Stop blaming victims for traffic violence

RoadsGGWash PolicyBy Caitlin Rogger (Deputy Executive Director) March 7, 2022 34

A DC crosswalk by the author.

Barry Taylor. Gary Minor. Zy’aire Joshua. Each of these people was killed by traffic violence, and they also have something else in common: with the words ‘outside the crosswalk,’ the authorities and media reports blamed them (and many others) for their own deaths, sometimes before the full facts were known.

In our 15-minute news cycle, an initial account that blames someone who can no longer speak for themselves can set the narrative not just for what befell those individuals, but for how we think about the causes of violence on the roads. Highlighting a victim's perceived role in their own injury or death diminishes the case for taking a more effective public health approach to traffic violence, which emphasizes causality over blame.

The root cause couldn't be clearer: when we do so much to make driving easy in cities, we make every other mode of transportation hard, inconvenient, and risky.

Contested urban spaces

Why would an institution with as much narrative-setting power as the police or the media highlight the positionality of the victim over, say, the speed of the car, the distance from car to cyclist, the width of the road, nearby lighting, or if it happened at a known crash hot spot? The nature of traffic violence, pitting 2-ton speed machines against the vulnerable human body, means that the location of casualties’ bodies once authorities arrive will almost never be where the impact occurred. Both the media and police know this as well as anyone.

A Twitter thread highlights another fault in this causal logic: it's not rare to see the argument in traffic planning discussions that sometimes the safest crosswalk is the one that isn't there at all!
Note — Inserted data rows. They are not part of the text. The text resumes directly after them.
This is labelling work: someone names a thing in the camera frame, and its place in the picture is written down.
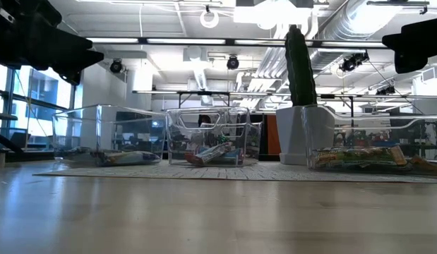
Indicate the long ceiling light strip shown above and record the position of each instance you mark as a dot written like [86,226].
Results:
[151,40]

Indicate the orange panel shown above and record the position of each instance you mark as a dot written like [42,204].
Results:
[273,134]

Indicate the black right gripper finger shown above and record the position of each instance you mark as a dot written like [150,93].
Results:
[416,37]
[410,61]

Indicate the black ceiling spot lamp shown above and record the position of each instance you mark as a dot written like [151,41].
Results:
[233,63]
[115,66]

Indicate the black background table frame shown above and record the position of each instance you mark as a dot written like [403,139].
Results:
[204,94]

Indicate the black ceiling camera mount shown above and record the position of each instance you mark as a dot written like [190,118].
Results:
[352,61]

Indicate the blue granola bar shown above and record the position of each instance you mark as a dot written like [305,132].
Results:
[235,156]

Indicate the silver ventilation duct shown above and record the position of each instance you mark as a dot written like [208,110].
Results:
[348,24]

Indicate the clear plastic bin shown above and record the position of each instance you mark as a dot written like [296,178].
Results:
[380,120]
[179,141]
[108,116]

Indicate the green cactus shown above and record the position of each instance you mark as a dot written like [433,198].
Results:
[301,70]

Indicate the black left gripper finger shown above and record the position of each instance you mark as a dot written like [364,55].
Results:
[68,40]
[77,61]

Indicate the white hexagonal plant pot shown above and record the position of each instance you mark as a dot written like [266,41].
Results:
[290,137]
Drivers, the logic goes, might not respect them if the vibes aren't right, so better to avoid giving pedestrians a false sense of security; but if pedestrians don't respect the absence of a crosswalk and get hit, they’re the ones at fault. Pedestrians are killed in crosswalks, too, even raised ones. Drivers run into buildings and schools. Where exactly can they expect to be safe?
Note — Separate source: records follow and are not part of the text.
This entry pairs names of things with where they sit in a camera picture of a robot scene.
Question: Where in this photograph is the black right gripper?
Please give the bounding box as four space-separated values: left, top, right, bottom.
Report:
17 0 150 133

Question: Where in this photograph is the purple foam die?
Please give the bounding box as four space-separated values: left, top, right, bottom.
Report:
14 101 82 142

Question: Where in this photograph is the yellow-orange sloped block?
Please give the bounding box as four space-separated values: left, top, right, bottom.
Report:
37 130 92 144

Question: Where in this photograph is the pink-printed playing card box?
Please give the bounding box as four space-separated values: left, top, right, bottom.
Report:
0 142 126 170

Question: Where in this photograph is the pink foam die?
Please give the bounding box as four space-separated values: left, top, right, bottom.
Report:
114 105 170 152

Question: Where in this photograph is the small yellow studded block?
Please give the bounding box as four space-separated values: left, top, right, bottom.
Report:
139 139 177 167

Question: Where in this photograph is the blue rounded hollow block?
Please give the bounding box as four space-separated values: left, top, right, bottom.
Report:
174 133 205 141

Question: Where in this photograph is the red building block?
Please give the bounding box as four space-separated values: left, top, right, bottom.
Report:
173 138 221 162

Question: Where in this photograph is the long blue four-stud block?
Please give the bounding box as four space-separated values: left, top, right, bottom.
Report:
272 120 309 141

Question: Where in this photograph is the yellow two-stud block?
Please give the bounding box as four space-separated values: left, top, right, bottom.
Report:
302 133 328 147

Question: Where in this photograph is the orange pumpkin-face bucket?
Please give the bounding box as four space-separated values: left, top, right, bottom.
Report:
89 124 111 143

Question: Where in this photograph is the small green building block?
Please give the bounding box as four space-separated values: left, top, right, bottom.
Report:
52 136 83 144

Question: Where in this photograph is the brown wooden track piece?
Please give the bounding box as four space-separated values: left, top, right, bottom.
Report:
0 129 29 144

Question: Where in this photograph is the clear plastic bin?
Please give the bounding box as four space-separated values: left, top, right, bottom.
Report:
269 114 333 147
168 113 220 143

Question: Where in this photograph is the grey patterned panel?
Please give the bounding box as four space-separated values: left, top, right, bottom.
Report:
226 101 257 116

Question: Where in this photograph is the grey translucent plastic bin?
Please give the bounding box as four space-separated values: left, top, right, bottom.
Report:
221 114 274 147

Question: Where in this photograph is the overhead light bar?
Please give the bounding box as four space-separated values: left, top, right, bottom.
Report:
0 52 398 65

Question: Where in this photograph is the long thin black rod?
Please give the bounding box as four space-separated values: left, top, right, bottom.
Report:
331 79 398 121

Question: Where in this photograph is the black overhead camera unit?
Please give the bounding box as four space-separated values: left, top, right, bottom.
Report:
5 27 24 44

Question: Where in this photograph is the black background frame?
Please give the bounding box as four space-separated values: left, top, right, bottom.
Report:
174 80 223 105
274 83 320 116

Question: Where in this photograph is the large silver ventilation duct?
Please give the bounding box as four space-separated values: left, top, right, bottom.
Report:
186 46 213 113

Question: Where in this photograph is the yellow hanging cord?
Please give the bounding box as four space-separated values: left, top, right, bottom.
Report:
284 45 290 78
It's not just about the crosswalk. How many times have you heard a report that emphasized a car crash victim supposedly doing something risky over broader causal factors, implying some sort of just-desserts? Where have you heard that before? Probably any time there was a structural problem that no one seemed keen on solving.

But modern health promotion techniques don't deal in sins, real or imagined. They look at why something happens, not why it should or shouldn't happen and who deserves blame. They deal in causality that can be addressed, or failed, on a population level.

It's time we stop putting up with this systemic misinformation cycle. It's more than a matter of respect for victims and their families, who have already suffered for the deference our society gives cars. It's about whether we content ourselves with random spot fixes or get to the root of the problem using the lens of public health.

Why is it important to get the causal framing right?

Traffic violence is recognized by experts as a public health crisis. A public health crisis occurs when authorities recognize that a large number of people are experiencing negative health outcome(s), and a multi-layered and targeted approach is required to interrupt the causal chain.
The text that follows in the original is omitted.